陆向北放下电话,微一沉吟,言简意赅,“老曾,我也不瞒你,我儿子丢了,两个可能:第一,人贩子拐走;第二,就是和这案子有关。”
“陆局,怎么办?”老曾感到了棘手,凭直觉,第二个可能性更大一些,可是,这个案子从冯局开始,他们已经跟了几年,眼看胜利在望,却出现这样的纰漏。
“马上通知各派出所,严格把关每一个出城通道,高速国道火车站机场码头,一个也不能马虎!老曾,麻烦你了!”想到胖乎乎的儿子此时不知所踪,不知在谁手里受着虐待,他心里就像刀割一样,可是,理智告诉他不能乱,一定不能乱……
“是!”老曾领命,却提出另一个担忧,“陆局,如果是第二种可能怎么办?”
陆向北眸色暗沉,“去吧,我自有分寸!”
“是!”老曾知道,再多说也是无益。

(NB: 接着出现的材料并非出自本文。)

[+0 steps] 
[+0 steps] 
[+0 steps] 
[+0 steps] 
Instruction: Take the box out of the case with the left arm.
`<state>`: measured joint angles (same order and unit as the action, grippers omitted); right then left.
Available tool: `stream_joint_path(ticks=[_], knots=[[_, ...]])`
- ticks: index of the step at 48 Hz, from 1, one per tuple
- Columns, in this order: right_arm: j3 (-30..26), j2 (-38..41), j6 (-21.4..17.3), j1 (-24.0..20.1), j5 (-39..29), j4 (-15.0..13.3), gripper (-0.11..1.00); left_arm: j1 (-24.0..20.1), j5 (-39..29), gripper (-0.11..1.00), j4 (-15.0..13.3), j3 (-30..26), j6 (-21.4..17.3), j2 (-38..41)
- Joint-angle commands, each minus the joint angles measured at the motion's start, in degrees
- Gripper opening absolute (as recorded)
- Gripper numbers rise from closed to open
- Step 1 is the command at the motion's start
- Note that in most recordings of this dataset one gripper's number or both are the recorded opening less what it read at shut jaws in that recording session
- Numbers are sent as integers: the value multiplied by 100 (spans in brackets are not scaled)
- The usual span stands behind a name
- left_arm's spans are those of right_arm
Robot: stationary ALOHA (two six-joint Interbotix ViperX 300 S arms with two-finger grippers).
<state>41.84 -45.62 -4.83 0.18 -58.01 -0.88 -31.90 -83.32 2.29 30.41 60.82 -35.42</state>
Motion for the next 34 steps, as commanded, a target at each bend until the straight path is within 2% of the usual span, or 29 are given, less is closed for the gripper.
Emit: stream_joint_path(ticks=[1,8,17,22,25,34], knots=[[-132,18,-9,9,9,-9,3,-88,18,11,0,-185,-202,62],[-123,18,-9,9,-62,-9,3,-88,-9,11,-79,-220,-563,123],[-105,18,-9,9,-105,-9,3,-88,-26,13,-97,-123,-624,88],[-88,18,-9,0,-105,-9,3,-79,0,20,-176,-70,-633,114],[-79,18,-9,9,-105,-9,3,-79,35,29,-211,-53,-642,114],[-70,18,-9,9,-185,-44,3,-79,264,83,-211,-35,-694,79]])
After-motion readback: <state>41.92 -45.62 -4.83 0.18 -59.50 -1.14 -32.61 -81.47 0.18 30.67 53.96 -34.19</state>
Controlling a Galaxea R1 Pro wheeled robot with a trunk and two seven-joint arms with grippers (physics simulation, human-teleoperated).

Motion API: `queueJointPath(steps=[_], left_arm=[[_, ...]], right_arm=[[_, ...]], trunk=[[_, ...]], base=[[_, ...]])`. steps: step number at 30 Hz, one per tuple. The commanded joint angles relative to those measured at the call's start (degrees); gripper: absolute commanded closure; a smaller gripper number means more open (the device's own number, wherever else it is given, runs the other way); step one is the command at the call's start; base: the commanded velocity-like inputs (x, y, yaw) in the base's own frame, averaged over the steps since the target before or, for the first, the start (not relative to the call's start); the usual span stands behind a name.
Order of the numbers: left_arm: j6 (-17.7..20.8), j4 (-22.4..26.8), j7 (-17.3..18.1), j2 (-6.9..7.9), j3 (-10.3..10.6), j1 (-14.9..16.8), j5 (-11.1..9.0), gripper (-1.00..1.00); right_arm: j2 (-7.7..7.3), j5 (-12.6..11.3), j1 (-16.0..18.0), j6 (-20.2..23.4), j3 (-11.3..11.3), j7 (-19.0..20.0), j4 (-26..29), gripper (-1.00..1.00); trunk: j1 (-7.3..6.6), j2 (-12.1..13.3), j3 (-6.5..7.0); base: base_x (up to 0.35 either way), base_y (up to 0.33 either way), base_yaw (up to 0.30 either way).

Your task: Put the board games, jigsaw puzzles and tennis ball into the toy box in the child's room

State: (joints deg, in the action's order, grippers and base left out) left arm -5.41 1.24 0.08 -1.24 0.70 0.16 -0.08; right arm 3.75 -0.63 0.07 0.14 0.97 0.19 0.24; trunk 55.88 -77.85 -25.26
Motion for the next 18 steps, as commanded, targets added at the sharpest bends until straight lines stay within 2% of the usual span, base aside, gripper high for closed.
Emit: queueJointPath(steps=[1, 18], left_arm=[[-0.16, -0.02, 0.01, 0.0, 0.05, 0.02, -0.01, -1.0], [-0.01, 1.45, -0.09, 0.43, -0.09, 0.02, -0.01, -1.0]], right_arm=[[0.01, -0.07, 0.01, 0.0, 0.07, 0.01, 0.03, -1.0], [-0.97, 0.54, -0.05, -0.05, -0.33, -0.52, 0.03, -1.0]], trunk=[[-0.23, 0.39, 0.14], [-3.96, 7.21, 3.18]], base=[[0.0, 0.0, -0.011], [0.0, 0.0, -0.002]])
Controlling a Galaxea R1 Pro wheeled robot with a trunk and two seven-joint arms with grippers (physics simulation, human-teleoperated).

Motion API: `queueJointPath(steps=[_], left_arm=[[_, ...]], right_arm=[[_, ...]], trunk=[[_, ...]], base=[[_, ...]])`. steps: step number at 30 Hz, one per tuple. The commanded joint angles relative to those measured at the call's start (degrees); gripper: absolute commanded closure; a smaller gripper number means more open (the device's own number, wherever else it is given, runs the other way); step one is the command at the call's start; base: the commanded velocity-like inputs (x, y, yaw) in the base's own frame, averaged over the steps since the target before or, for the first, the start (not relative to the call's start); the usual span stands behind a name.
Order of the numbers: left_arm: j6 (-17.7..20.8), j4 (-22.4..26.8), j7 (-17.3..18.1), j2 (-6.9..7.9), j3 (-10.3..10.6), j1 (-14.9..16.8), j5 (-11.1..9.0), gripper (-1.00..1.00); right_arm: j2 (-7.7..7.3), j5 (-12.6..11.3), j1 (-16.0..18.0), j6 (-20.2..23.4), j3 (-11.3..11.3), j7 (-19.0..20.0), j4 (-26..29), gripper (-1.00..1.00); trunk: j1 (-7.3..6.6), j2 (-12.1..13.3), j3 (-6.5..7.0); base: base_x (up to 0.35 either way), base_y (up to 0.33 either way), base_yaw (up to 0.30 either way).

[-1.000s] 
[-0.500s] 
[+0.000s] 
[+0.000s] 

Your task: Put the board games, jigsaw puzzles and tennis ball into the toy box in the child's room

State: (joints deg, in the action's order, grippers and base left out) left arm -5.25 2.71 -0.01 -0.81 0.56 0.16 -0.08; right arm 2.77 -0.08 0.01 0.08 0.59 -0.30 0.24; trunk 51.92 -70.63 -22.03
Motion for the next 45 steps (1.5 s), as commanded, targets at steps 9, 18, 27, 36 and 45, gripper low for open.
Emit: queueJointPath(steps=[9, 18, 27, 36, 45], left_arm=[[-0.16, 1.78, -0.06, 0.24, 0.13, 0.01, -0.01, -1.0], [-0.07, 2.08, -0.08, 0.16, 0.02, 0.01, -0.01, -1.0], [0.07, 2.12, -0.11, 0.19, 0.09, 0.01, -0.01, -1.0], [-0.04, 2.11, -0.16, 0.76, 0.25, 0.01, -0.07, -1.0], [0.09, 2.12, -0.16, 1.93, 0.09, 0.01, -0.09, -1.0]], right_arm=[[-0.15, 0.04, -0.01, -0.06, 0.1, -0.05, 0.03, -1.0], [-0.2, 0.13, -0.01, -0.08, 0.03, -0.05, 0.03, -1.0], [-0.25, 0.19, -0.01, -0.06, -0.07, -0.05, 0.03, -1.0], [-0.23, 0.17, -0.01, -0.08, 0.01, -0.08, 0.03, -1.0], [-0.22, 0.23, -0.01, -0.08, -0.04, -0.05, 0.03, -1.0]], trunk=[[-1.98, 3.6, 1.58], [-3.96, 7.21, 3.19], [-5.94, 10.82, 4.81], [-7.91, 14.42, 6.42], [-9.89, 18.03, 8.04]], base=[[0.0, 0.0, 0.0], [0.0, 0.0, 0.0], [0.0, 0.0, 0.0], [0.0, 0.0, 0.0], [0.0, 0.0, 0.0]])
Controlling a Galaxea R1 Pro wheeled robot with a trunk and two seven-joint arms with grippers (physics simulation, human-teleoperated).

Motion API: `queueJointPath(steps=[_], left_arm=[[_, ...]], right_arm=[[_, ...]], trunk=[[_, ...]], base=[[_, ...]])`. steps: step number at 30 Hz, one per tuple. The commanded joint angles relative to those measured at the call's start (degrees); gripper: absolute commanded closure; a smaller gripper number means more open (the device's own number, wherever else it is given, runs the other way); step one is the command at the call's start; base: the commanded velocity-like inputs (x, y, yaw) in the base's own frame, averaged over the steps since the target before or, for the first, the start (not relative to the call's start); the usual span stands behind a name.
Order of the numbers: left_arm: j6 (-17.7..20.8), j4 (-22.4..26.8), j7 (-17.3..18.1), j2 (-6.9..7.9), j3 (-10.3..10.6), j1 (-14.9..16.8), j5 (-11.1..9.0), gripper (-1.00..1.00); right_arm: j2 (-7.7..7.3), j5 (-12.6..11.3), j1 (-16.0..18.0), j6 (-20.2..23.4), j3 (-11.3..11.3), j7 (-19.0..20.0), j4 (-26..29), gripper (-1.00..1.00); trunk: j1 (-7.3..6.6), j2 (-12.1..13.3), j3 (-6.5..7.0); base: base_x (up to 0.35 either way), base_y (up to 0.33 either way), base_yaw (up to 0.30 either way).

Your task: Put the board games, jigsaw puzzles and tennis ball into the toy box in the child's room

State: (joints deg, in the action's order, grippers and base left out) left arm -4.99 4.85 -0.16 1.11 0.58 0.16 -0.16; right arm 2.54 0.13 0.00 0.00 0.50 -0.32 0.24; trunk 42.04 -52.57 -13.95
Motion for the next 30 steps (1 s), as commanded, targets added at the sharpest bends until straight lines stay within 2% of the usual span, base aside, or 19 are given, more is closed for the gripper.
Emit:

对于陆向北这位空降而来的具有传奇色彩的局长,他从最初的怀疑到钦佩再到完全信任,以致把自己的身家宝贝都交出来给他不是没有理由的,自他上任这短短的时间里,刑侦不知加了多少班,扫黑扫毒破案率大大提高不说,连这个他关注了多年的跨国案也有了突破,但是,同为警察的他,也明白陆局为此付出了多少,自己被诬陷差点判死刑不说,这段日子在黑道中更有传言,有人出一千万要买陆局的人头……
自从穿上这身警察制服,走上扫黑这条路,老曾就知道,他这脑袋就是栓在裤腰上的,也许,这年头像他这么较真的警察已经慢慢少了,但是,他看得出来,陆局是比他更敬业更较真的警察,所以,想必陆局也和他一样,早已将生死看开,但是,作为丈夫作为父亲,在家人面前展现的却是温柔平和的一面,尤其,那晚看到局长夫人小跑着来接陆局的时候陆局温柔的笑容,他暗暗笑了,笑得有些悲壮,亦想起家里等他归家的女人,这些女人啊,知不知道她们的男人温柔笑容的背后潜伏的是人头落地的危险呢……
所以,以他之心度陆局之心,他完全能体会陆局孩子丢了是怎样的心情,而他唯一能做的就是尽他的能力为陆局分忧,连安慰都是多余,因此,领命之后,马上就离开了……
一时,所有派出所,出动全部警力,堵在各个交通要塞,对过往车辆旅客进行严格搜查,尤其是带孩子的。